Magellan è il secondo capitolo di una trilogia chiamata Terminal War, edito da TEA (250 pagine, 15 euro). È l’incredibile descrizione del viaggio del Magellan e del suo equipaggio seguita a un’inattesa distorsione del continuum spazio-temporale che fa riprendere i progetti di esplorazione delle stelle conclusa anni prima senza risultati soddisfacenti. Il Vascello Esplorazione Spazio Profondo ha una sola destinazione, la stella Cauda Serpentis; nella sua orbita, l’ignoto che ha il sapore di non-umano.
I personaggi del romanzo sono tutti componenti dell’equipaggio: l’ingegneria umana del Magellan, vengono chiamati così i sei uomini a bordo, coadiuvati dall’intelligenza artificiale Alex II. Ognuno di questi è ben definito, ci si può quasi affezionare, anche se certamente il protagonista è il tormentato Karl Dekker. Il suo ruolo: Hunter/Killer; per capirci, “ho dato la morte a qualsiasi essere cammini o strisci o respiri”, parole sue… Gran parte della narrazione riguarda l’interazione tra loro, attraverso dialoghi fitti e veloci, fino all’incontro/scontro con il nemico. Ho apprezzato molto questa scelta narrativa poiché fa capire bene come l’insieme dell’equipaggio, sebbene abbia diversi moti interni, proceda coralmente verso un’unica direzione: la scoperta. Tuttavia non mancano scene di azione. La narrazione è rapida – Altieri ha scritto anche e soprattutto action-thriller – ma è anche piuttosto sperimentale, quasi futuristica. Ne riporto un esempio:
L’autore, anche traduttore dall’inglese, nonché ingegnere, descrive ogni dettaglio scientifico e tecnologico con un lessico informatico e tecnico adatto. Da appassionato di storia della scienza ho apprezzato le inserzioni divulgative che arricchiscono il romanzo. Sebbene talvolta piuttosto specifiche, le spiegazioni fisiche e astronomiche di alcuni concetti che appaiono nella storia danno un tocco in più a tutta l’organizzazione del testo, senza rischiare di essere troppo didattiche o enciclopediche.

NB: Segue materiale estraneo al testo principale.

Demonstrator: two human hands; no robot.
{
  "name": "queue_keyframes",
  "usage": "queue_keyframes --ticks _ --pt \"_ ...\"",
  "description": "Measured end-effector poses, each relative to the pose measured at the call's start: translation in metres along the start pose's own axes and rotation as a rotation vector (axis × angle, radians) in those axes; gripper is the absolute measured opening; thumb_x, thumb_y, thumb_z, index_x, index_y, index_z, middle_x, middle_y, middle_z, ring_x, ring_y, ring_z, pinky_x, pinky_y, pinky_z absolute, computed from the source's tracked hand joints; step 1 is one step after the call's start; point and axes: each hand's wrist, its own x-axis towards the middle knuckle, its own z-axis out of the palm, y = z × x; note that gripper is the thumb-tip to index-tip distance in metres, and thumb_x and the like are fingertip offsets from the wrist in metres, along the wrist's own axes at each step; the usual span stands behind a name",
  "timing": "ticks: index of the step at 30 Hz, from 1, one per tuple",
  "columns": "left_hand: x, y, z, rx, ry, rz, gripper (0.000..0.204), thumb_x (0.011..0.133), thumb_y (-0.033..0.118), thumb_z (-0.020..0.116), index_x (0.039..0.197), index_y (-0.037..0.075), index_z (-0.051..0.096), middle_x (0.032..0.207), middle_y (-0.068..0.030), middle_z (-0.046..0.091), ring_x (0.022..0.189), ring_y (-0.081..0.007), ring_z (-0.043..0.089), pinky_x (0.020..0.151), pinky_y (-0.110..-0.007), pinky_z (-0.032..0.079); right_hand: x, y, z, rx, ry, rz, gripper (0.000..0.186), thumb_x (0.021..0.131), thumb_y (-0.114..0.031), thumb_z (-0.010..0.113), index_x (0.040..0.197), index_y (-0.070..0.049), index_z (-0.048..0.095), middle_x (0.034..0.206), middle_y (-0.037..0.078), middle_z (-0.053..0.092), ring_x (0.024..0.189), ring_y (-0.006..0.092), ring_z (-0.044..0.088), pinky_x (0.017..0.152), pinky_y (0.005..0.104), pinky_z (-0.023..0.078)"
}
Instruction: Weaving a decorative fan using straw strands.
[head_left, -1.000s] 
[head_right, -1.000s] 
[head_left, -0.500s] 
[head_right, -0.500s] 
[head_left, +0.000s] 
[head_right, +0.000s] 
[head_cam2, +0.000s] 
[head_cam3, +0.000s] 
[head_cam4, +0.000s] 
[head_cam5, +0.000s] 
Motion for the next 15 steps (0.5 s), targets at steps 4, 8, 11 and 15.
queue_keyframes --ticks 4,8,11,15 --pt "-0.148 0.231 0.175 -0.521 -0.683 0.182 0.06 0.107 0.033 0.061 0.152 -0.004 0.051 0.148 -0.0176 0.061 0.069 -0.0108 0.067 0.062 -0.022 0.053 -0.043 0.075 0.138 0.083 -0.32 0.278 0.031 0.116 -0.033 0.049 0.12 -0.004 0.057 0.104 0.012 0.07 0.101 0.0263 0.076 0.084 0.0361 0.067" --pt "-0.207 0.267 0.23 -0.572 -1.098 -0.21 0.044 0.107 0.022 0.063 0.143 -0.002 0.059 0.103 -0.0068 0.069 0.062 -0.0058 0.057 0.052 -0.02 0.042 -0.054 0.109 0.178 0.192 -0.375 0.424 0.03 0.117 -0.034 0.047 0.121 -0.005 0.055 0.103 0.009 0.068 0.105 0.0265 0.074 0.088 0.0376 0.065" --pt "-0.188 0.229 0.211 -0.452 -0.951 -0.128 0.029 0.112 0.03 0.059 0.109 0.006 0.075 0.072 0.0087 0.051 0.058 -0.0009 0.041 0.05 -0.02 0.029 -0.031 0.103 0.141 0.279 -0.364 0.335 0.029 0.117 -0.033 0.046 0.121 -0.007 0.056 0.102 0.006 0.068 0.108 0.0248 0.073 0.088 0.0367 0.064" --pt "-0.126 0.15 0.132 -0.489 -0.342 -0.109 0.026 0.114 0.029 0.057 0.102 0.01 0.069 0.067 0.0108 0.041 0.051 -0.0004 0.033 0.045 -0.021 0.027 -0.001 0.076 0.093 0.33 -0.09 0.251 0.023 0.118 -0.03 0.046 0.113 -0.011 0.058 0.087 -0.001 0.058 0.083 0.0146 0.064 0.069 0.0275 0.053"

Poi l’importanza dell’incontro con civiltà aliene… Spesso ci siamo ritrovati a leggere di rapporti conflittuali, di invasioni sulla Terra da parte di altre creature, o anche di confronti pacifici. Ma se fossimo noi, gli umani, a doverci spingere verso un mondo lontano dove le regole non sono quelle che ci aspettiamo? “Esistono luoghi nei quali l’uomo non può andare. Esistono anche altri luoghi. Nei quali l’uomo non deve andare. La coda del serpente è uno di questi luoghi”. Qui l’incontro con l’altro come determinazione della propria identità non può essere pacifico. Non c’è intelligenza diversa, o leggi semantiche che possono essere integrate o interpretate. “Quello che abbiamo trovato, nella coda del serpente, è un Nemico“, un Nemico che può essere conosciuto soltanto con un inevitabile scontro bellico.
Altieri è bravissimo a tessere questa trama a senso unico, fino al finale apocalittico. Ma al netto di tutta la violenza e di tutto il sangue versato, l’autore riesce, anche in un contesto apparentemente avulso da tali tematiche, ad inserire una storia d’amore. Blanda, ovviamente, quasi accennata, che esce fuori a fatica, ma non per questo meno rilevante nell’economia di tutto il racconto.
L’ultima pagina del volume annuncia il terzo capitolo della saga: Maelstrom. Non so se questo è già stato portato a termine e se uscirà e in quale forma. Spero di sì, a questo punto, visto che, come dice un utente di Anobii, “il capitolo centrale di Terminal war è una fottutissima bomba” e io non posso che essere d’accordo con lui.